第三能変 ・善の心所 信について (6) 信の作用 (4)

2013-05-06 10:19:56 | 心の構造について

P1000812
 信を開いて、「実・徳・能」を個別に説明される。

 「然るに信の差別なること略して三種有り。」(『論』第六・初右)

 しかも、信について区別がある。略して三種である。

 「論。然信差別略有三種 述曰。下廣前難有三。初解依處。次解業用。後解自性。初中又二。先標。後釋。此初也。」(『述記』第六本上・三右。大正43・434a) 

 (「述して曰く。下は前難を廣す。私云異本作段 三有り。初に依處を解し、次に業用を解し、後に自性を解す。初の中に又二あり。先に標、後に釈なり。此は初なり。)
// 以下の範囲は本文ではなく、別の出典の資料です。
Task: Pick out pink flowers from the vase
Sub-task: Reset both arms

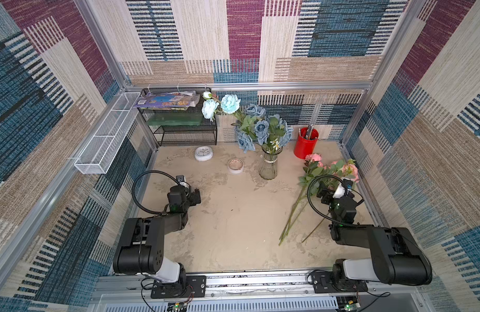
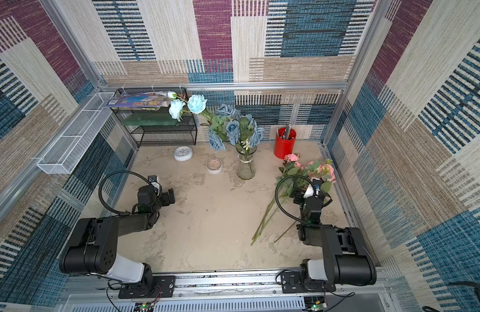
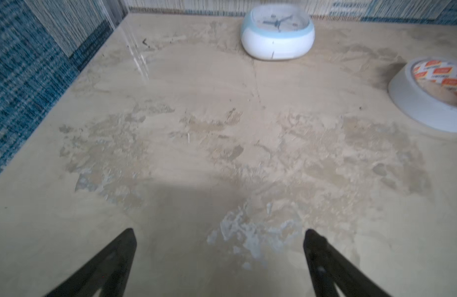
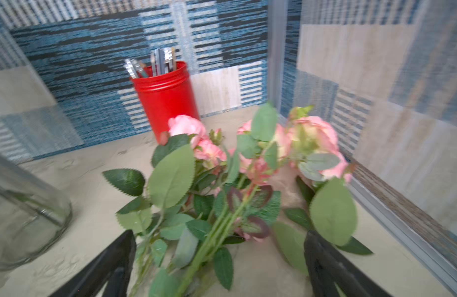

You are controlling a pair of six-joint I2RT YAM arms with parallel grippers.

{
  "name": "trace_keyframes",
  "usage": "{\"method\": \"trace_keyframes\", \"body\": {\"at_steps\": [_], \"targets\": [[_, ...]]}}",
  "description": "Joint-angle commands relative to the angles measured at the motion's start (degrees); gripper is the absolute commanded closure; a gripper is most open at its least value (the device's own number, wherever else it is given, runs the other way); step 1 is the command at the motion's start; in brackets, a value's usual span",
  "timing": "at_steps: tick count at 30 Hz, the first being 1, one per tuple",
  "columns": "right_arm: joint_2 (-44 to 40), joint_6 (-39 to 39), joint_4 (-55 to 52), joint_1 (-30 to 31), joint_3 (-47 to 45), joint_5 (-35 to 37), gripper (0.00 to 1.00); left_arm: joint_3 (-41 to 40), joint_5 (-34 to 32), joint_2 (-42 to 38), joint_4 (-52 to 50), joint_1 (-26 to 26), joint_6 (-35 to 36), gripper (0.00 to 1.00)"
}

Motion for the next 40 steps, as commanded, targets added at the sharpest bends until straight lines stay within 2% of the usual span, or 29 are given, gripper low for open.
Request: {"method": "trace_keyframes", "body": {"at_steps": [1, 2, 3, 7, 40], "targets": [[3.2, -4.7, 2.3, -0.8, 2.7, -10.6, 0.04, 0.1, 0.8, -0.2, 3.4, -0.1, 1.7, 0.01], [2.5, -3.5, -3.5, -1.8, 5.0, -11.2, 0.04, 0.2, 0.4, -0.2, 3.2, -0.2, 1.8, 0.01], [3.3, -4.6, 0.3, -1.0, 4.0, -10.2, 0.04, 0.2, 0.3, -0.2, 3.5, -0.3, 1.8, 0.01], [3.2, -3.1, -2.5, -0.5, 5.1, -6.1, 0.04, 0.3, 0.4, -0.1, 3.3, -0.2, 1.8, 0.01], [2.5, -3.7, -0.9, 0.8, 3.9, -3.8, 0.04, -0.2, -0.4, -0.4, 3.9, -0.7, 2.1, 0.01]]}}
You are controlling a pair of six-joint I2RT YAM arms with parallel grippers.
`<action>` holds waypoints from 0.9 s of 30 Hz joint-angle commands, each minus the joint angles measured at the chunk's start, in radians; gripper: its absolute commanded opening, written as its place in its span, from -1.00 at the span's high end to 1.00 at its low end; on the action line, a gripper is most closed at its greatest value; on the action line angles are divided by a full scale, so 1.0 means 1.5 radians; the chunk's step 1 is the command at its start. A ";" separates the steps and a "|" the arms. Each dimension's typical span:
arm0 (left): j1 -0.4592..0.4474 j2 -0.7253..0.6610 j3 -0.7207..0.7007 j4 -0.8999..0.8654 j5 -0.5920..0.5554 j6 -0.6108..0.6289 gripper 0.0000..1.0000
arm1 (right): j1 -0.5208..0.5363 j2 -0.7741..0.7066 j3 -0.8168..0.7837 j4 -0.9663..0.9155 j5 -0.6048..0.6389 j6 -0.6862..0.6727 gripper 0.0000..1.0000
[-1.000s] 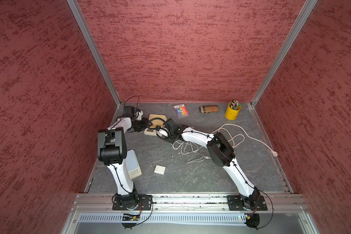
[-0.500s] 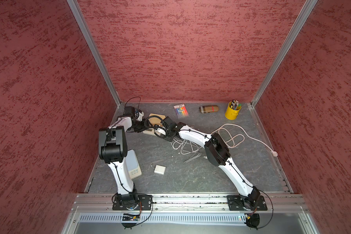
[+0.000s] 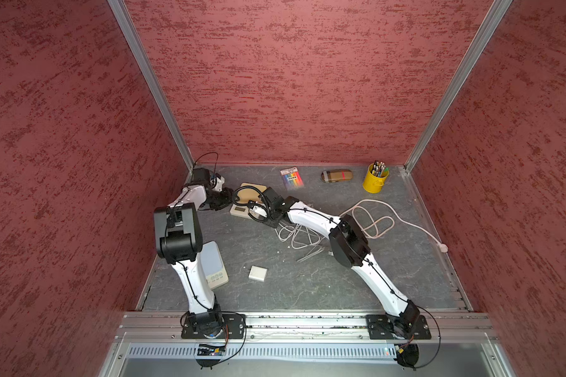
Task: Charge the electronic scale
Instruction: Insert the charging cable into the electronic scale.
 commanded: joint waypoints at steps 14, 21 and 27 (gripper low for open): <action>-0.011 0.091 0.021 -0.031 0.027 0.001 -0.24 | -0.002 0.044 0.052 -0.041 -0.029 -0.015 1.00; -0.022 0.096 0.017 -0.048 0.028 -0.001 -0.22 | 0.002 0.045 0.053 -0.045 -0.046 -0.017 1.00; -0.027 0.097 0.000 -0.046 0.032 -0.008 -0.20 | 0.008 0.042 0.056 -0.041 -0.066 -0.024 1.00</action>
 三段に分けられて説明されますが、信の三種は依処の別であって、別別の心所ではないということです。先ず第一段が、信の依処について説明され、第二段は、信の業用について説明され、第三段は、信の自性について説明されます。初めに信に三種類の区別があることが標されます。そしてそれぞれ個別に詳細に解釈が施されます。

 第一は、実有を信ずる信について説明されます。

 「一に実有を信ずる。謂く諸法の実の事と理との中に於て深く信忍するが故に。」(『論』第六・初右)

 初めに、実有を信ずる。つまり、諸法の実の事と理とに対して深く信忍するからである。

 「諸法の実」とは、四諦の体、実有であり、実有の体に忍可の信を起こすからであるといわれています。理は無為・事は有為の諸法ですから、有為・無為の一切法のありのままのことを実と表現し、信忍の忍は認と同じで、認可するという勝解の心所であるわけです。諸法の理と事に於て分別を加えないで、認可することが信であり、実有の信、忍可の信といわれているのです。それがそのまま信そのものという、心を浄ならしめるという果となって生起するという構造になっているのですね。実有を信ずるということが因となり、心浄という果を引き起こしてくるのではないでしょうか。

 「論。一信實有至深信忍故 述曰。謂於一切法若事若理信忍皆是。對法云。於實有體起忍可信。古師依此謂此四諦體實有也。今此中言。若信虚空此是何等。體非實故。亦非諦故。爲信虚空即此攝故。但可總言若理若事。空雖體無。有空理故。」(『述記』第六本下・三右。大正43・434a)

 (「述して曰く。謂く、一切法の若しは事、若しは理に於て信忍する皆是れなり。対法に云く、実有の體に於て忍可の信を起こすと云へり。古師は此れに依る。謂く此は四諦の體実有なり。今此の中の言く、若しは虚空を信ずば、此は是れ何等ぞや。體実に非ざるが故に、亦、諦に非ざるが故に。虚空を信ずるは即ち此に摂せんが為の故に。但だ総じて若しは理、若しは事と言うべし。空は體無と雖も空の理有るが故に。」) 

 先ず、実有を信ずるという段階ですね。欲(善法欲)が生起する前段階になるといわれています。それは諸法の理と事(諦実)に於て忍可の信を起こすという因が明らかにされているのですね。